Am nächsten Morgen starteten wir dann nach einer frühen Wellenreitsession und einem ausgiebigen Frühstück um ca. 11:00 in Richtung Norden, da wir doch sehr gespannt waren, ob die Windvorhersage von 20 – 30 Knoten für Essaouira bzw. dem windbegünstigten Sidi Kaouki, auch stimmte. Die Fahrt ging zuerst immer an der Küste entlang und wir hatten eine tolle Aussicht auf die zahlreichen Wellenspots, wo fast immer einige Wellenreiter aktiv waren. Nach einem Drittel der Strecke führte die Strasse dann von der Küste weg weiter ins Landesinnere. Die Landschaft ist abwechslungsreich und deutlich grüner als z. B. in Ägypten. Die letzen 60 Km ging es durch die Arganienbäume wo es entlang dieser Strecke viele Straßenverkäufer die Flaschen mit Arganienöl und andere Arganienprodukte anbieten. Nach knapp 3 Stunden Fahrt  bogen wir nach links auf die letzten 12 Km Richtung Sidi Kaouki und nach einigen Kilometern hatten wir Sicht  auf das Meer, die Wellen und es hatte Wind!!!

SIDI KAOUKI
Vor zehn Jahren gab es hier kein einziges Haus. Mittlerweile ist es ein kleines Dorf mit einigen Hotels, Auberges und Restaurants. Direkt  oberhalb des endlosen Sandstrandes Felix Gerl seinen Surfclub Sidi Kaouki und sein Restaurant in einer marokkanischen Villa aufgeschlagen. Nach einer Stärkung im Restaurant im ersten Stock mit Blick auf den Spot gab es kein Halten mehr. Rein den Steamer und mit 5,3er Segeln und 80/90 Liter Board ging es aufs Wasser. Erstklassiges Material von Starboard und Hot Sails Maui mit 93% Carbon Skinny Masten und sogar einigen Carbon Gabeln zum testen.  Die Wassertemperatur liegt hier am Atlantik immer unter 20 Grad. Ein Steamer ist Pflicht und Frostbeulen sollten einen Langarmanzug tragen.
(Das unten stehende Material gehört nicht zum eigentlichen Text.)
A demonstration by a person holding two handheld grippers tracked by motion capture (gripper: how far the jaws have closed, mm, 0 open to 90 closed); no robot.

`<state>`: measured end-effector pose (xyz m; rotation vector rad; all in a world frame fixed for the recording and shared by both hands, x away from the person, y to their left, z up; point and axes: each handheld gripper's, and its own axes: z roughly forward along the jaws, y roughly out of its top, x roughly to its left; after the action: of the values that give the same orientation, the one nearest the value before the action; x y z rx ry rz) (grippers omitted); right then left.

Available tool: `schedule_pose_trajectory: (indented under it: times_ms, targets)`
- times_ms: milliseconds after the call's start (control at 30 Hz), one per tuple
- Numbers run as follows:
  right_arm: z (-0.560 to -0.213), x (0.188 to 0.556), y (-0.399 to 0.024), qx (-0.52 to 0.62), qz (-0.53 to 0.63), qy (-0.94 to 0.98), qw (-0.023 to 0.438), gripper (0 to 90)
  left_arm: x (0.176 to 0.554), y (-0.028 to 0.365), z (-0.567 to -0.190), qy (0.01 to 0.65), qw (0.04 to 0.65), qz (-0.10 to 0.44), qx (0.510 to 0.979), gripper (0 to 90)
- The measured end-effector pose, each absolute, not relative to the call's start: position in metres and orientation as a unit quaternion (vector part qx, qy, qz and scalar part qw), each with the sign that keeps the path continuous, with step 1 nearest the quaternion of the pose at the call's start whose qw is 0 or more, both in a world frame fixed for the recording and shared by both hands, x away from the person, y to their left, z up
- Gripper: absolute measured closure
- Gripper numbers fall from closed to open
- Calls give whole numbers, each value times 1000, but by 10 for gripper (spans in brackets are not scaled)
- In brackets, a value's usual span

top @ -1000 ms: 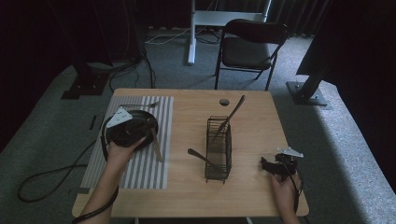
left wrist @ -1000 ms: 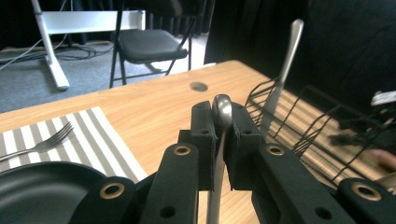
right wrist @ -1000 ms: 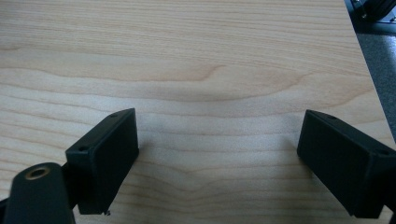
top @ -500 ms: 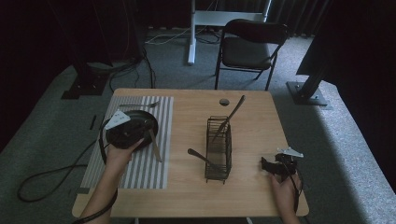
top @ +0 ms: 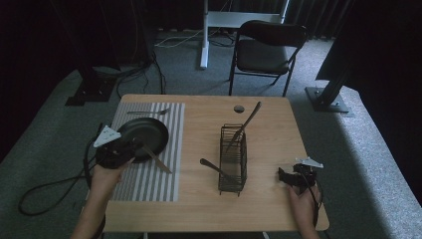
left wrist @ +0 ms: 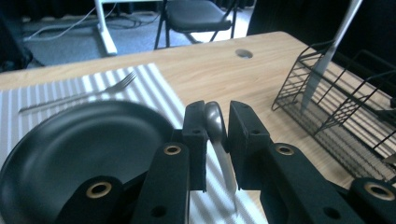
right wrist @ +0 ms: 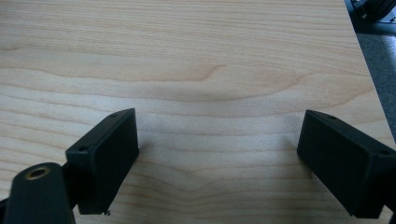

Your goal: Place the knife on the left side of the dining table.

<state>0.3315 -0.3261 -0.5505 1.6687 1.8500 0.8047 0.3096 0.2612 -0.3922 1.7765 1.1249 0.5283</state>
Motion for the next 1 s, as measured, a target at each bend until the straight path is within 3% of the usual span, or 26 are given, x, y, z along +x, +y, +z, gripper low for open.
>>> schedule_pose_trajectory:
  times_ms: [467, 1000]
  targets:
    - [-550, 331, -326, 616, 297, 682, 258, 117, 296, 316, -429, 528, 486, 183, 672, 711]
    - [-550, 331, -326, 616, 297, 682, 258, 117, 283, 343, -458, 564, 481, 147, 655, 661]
Die Wellen laufen in Sets so dass ein Starten je nach Swell auch für Welleneinsteiger möglich ist. Es hat richtig Spaß gemacht, auch wenn die Muskeln viel zu früh eine Pause wollten. Neben dem Spot direkt vor dem Center gibt es einen  zweiten Spot  einen Kilometer nördlich in der Bucht mit dem kleinen Fischerdorf Taghinsa. Hier ist  am manchen Tagen ca. eine Windstärke mehr und wenn es vor dem Center wider Erwarten mal nicht reicht, organisiert  Felix kostenlose Ausflüge mit dem Stationsmaterial. Wir haben beide Spots für Euch getestet. Taghinsa am zweiten Tag und Sidi am vierten Tag.
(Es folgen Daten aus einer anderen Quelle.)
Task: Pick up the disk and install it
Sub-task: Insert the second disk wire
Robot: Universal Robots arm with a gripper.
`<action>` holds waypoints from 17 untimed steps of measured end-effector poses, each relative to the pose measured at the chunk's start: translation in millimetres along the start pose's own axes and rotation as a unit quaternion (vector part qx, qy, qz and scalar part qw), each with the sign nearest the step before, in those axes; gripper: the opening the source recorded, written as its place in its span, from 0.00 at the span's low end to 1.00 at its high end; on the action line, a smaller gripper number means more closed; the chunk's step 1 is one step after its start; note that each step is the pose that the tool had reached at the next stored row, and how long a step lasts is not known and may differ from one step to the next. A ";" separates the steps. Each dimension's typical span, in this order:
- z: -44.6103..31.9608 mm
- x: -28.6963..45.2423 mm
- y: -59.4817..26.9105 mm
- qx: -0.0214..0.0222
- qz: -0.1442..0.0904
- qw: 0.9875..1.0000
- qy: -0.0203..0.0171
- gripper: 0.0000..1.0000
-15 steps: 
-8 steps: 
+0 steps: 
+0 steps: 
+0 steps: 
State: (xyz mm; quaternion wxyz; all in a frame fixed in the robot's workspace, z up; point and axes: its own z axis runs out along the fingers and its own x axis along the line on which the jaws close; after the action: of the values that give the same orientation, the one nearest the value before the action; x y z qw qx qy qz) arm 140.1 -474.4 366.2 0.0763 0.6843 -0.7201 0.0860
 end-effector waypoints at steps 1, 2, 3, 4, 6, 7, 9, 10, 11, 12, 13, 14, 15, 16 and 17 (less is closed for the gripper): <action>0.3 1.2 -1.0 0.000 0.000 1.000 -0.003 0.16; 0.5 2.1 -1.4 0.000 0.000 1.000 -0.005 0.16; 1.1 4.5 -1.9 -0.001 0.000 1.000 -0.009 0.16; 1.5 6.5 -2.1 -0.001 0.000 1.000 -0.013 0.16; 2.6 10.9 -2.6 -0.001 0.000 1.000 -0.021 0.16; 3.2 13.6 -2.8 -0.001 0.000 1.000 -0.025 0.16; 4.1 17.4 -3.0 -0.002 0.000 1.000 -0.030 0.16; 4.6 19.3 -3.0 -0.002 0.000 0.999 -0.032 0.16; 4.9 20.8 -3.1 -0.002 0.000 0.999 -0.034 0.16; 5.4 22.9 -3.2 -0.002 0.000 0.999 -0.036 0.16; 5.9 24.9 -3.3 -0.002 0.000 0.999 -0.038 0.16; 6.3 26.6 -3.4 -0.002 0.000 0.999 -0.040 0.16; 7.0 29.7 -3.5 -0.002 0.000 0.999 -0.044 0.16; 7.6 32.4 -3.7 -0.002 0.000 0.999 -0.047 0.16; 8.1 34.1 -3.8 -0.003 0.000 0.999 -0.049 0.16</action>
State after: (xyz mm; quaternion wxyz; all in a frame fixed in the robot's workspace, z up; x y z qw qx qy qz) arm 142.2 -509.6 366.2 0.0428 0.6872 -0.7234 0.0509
Wir wohnten in einem traumhaften Appartement im Windy Kaouki, das von Tino einem Italiener mit sehr viel Liebe zum Detail gebaut wurde. Alle Appartements haben einen tollen und gemütlichen Wohnraum mit offenem Kamin und Küchenzeile, ein schönes Schlafzimmer und ein sehr schönes Badezimmer mit gemauerter Dusche. Es gibt einen schönen sonnigen und windgeschützten Pool für die Sonnenanbeter die nicht zum Strand wollen. Alternativ bieten wir noch die deutlich einfachere Auberge Marabout  an. Die Preise sind im Vergleich zu Griechenland sehr günstig so dass der geringe Mehrpreis für das „Windy“ sich auf jeden Fall lohnt. Detailbeschreibung über die Links oder in unserem Katalog.
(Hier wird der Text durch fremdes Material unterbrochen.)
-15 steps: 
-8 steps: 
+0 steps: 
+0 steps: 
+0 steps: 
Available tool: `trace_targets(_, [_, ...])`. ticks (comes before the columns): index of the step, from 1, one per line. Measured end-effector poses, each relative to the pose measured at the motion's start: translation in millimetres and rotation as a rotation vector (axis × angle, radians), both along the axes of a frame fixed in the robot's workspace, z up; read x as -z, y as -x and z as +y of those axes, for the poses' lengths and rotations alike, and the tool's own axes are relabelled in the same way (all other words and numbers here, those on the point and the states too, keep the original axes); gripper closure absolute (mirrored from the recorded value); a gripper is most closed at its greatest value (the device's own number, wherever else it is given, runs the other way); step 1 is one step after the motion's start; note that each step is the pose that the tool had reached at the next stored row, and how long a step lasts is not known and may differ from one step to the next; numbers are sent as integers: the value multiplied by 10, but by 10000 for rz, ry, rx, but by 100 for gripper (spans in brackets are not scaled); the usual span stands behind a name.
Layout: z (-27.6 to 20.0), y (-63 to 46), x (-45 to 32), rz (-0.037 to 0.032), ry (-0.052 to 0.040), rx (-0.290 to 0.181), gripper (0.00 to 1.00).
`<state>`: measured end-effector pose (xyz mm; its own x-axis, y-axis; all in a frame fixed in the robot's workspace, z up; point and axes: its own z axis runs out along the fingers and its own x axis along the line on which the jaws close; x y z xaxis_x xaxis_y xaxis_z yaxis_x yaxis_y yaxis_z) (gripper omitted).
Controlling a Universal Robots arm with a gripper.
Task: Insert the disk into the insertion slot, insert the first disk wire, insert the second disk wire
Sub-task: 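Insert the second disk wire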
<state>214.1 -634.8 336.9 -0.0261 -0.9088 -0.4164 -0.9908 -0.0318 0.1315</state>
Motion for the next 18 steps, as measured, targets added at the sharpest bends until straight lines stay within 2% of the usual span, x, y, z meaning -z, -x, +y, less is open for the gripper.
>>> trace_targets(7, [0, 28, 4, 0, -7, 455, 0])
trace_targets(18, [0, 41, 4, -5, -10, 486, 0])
Am Abend zauberte Tino in seiner Hotelküche ein traumhaftes Essen, da er am selben Tag von den Fischern einige frische Fische geliefert bekommen hat. Frühstück und Abendessen gibt es auf Wunsch nur für Hotelgäste. Nach einem leckeren Frühstück am Surfcenter machten wir noch unserer üblichen Rundgang im Dorf um uns die Unterkünfte und Gegebenheiten in Ruhe anzusehen. Danach machten wir uns auf den Weg in das ca. 23 Km weiter nördlich liegende Essaouira.

 

ESSAOUIRA
Das erste was man sieht, wenn man auf Essaouira zufährt ist der lange Sandstrand und der Spot.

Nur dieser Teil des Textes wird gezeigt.